Copy every line of the records below where the word "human" occurs.

== Segment start ==

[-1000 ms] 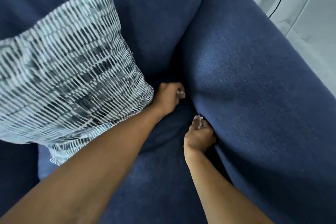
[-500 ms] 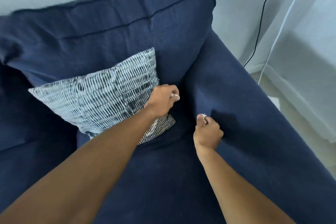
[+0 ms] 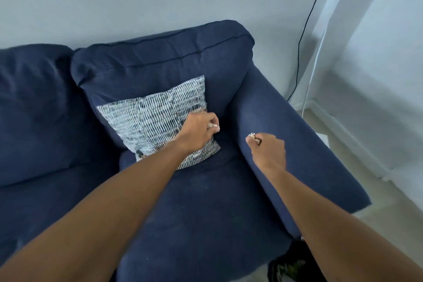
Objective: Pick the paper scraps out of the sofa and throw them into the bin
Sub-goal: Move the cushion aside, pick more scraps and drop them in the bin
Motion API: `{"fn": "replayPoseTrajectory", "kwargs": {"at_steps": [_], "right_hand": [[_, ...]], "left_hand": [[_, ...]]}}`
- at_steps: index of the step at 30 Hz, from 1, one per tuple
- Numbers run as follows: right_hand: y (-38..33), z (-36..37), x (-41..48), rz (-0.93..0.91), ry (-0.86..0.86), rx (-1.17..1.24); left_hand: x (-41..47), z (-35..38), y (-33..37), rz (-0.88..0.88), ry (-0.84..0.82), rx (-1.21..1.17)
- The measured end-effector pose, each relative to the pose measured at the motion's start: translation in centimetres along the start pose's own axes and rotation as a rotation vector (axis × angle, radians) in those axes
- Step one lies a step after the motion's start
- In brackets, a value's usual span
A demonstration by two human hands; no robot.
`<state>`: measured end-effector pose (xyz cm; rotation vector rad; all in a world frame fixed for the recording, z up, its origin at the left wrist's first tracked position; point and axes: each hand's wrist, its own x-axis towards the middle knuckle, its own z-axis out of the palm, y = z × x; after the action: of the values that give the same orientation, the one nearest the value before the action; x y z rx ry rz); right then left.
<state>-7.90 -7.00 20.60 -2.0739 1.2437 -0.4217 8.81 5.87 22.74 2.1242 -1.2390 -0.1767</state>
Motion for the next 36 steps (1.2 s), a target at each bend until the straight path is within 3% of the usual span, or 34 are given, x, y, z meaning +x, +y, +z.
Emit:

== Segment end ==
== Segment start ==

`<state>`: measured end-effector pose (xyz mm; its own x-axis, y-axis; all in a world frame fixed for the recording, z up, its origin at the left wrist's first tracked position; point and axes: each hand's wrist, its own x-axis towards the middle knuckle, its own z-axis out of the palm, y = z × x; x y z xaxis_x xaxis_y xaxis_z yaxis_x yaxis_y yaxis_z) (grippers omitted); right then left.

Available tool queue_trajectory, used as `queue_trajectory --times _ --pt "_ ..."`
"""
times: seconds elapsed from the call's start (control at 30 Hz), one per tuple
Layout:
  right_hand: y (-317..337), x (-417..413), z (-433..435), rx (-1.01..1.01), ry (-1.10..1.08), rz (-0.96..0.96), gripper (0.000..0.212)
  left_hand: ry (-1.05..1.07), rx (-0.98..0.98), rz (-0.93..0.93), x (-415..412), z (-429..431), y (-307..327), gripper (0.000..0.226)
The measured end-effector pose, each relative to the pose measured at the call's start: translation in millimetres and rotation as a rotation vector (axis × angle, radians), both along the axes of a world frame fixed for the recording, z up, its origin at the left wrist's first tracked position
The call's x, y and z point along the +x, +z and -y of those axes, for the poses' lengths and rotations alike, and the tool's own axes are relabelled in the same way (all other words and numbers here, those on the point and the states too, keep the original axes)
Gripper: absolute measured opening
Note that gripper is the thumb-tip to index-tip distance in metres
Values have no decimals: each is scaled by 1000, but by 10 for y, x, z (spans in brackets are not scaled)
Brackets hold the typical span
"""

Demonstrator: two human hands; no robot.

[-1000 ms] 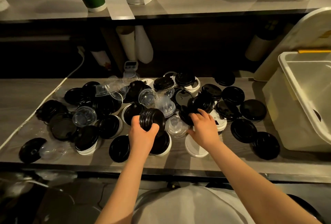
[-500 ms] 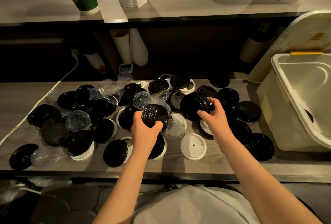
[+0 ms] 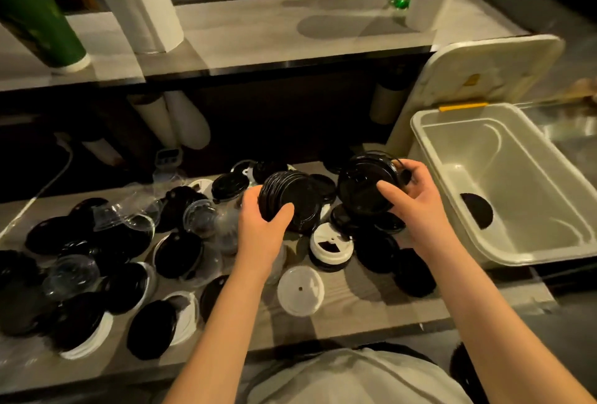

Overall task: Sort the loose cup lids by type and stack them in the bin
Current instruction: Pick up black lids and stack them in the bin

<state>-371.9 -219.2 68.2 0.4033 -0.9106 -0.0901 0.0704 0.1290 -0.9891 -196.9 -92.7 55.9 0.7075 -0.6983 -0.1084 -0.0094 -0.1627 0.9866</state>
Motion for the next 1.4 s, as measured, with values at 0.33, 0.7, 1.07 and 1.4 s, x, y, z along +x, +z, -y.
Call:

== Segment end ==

- **RESPONSE TO THE EXERCISE**:
A demonstration by two human hands; no robot.
Demonstrator: two human hands; no robot.

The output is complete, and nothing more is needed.